> _What is expected_:
Every line below needs to be transcribed without alteration, and no image may be carried over.

> _Data excerpt_:
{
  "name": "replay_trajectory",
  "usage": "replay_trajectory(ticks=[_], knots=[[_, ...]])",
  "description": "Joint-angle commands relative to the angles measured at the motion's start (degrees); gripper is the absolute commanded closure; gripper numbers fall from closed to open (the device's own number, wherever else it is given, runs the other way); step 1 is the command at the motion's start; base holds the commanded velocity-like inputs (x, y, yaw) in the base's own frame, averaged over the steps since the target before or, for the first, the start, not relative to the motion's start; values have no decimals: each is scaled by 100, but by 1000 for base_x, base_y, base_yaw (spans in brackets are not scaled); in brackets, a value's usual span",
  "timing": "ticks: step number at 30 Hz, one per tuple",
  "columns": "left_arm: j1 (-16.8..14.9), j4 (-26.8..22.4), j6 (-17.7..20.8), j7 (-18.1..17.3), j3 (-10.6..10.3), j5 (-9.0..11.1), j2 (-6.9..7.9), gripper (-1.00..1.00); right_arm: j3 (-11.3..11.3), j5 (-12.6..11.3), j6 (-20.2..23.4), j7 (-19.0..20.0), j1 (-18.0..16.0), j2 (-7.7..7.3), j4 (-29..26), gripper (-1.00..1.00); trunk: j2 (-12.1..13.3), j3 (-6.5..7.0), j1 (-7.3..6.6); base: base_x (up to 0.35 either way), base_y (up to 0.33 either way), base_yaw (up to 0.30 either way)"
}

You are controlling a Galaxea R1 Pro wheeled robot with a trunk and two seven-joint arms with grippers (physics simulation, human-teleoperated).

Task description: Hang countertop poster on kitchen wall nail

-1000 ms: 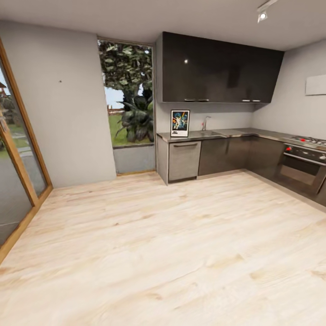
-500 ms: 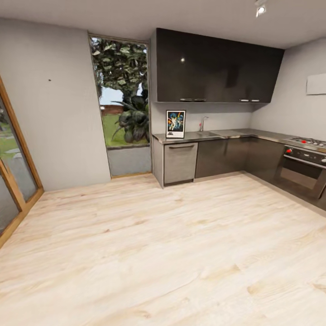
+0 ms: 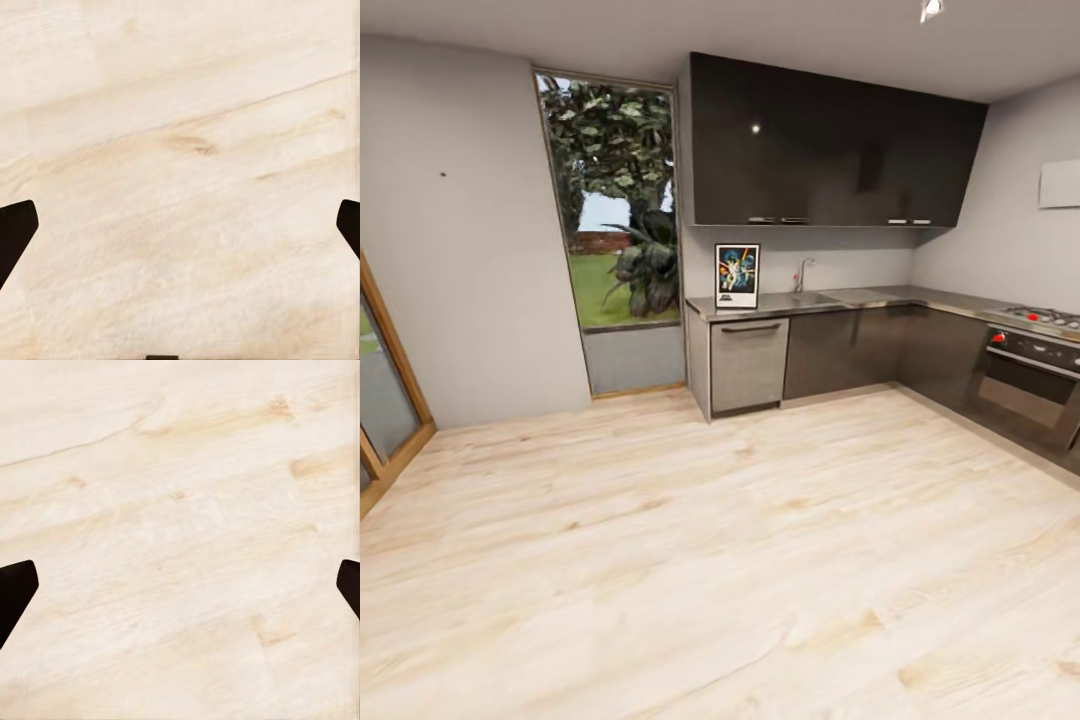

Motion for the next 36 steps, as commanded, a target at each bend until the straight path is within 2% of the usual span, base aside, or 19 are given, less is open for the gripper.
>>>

> _Final answer_:
{
  "name": "replay_trajectory",
  "usage": "replay_trajectory(ticks=[_], knots=[[_, ...]])",
  "description": "Joint-angle commands relative to the angles measured at the motion's start (degrees); gripper is the absolute commanded closure; gripper numbers fall from closed to open (the device's own number, wherever else it is given, runs the other way); step 1 is the command at the motion's start; base holds the commanded velocity-like inputs (x, y, yaw) in the base's own frame, averaged over the steps since the target before or, for the first, the start, not relative to the motion's start; values have no decimals: each is scaled by 100, but by 1000 for base_x, base_y, base_yaw (spans in brackets are not scaled); in brackets, a value's usual span",
  "timing": "ticks: step number at 30 Hz, one per tuple",
  "columns": "left_arm: j1 (-16.8..14.9), j4 (-26.8..22.4), j6 (-17.7..20.8), j7 (-18.1..17.3), j3 (-10.6..10.3), j5 (-9.0..11.1), j2 (-6.9..7.9), gripper (-1.00..1.00); right_arm: j3 (-11.3..11.3), j5 (-12.6..11.3), j6 (-20.2..23.4), j7 (-19.0..20.0), j1 (-18.0..16.0), j2 (-7.7..7.3), j4 (-29..26), gripper (-1.00..1.00); trunk: j2 (-12.1..13.3), j3 (-6.5..7.0), j1 (-7.3..6.6); base: base_x (up to 0.35 either way), base_y (up to 0.33 either way), base_yaw (up to 0.30 either way)"
}

You are controlling a Galaxea R1 Pro wheeled robot with a trunk and two seven-joint arms with grippers (physics simulation, human-teleoperated).

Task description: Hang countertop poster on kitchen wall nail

-1000 ms: 
-500 ms: 
+0 ms: 

Motion for the next 36 steps, as commanded, a target at each bend until the straight path is within 2% of the usual span, base aside, or 19 are given, less is open for the gripper.
>>>

What needed an answer now has one.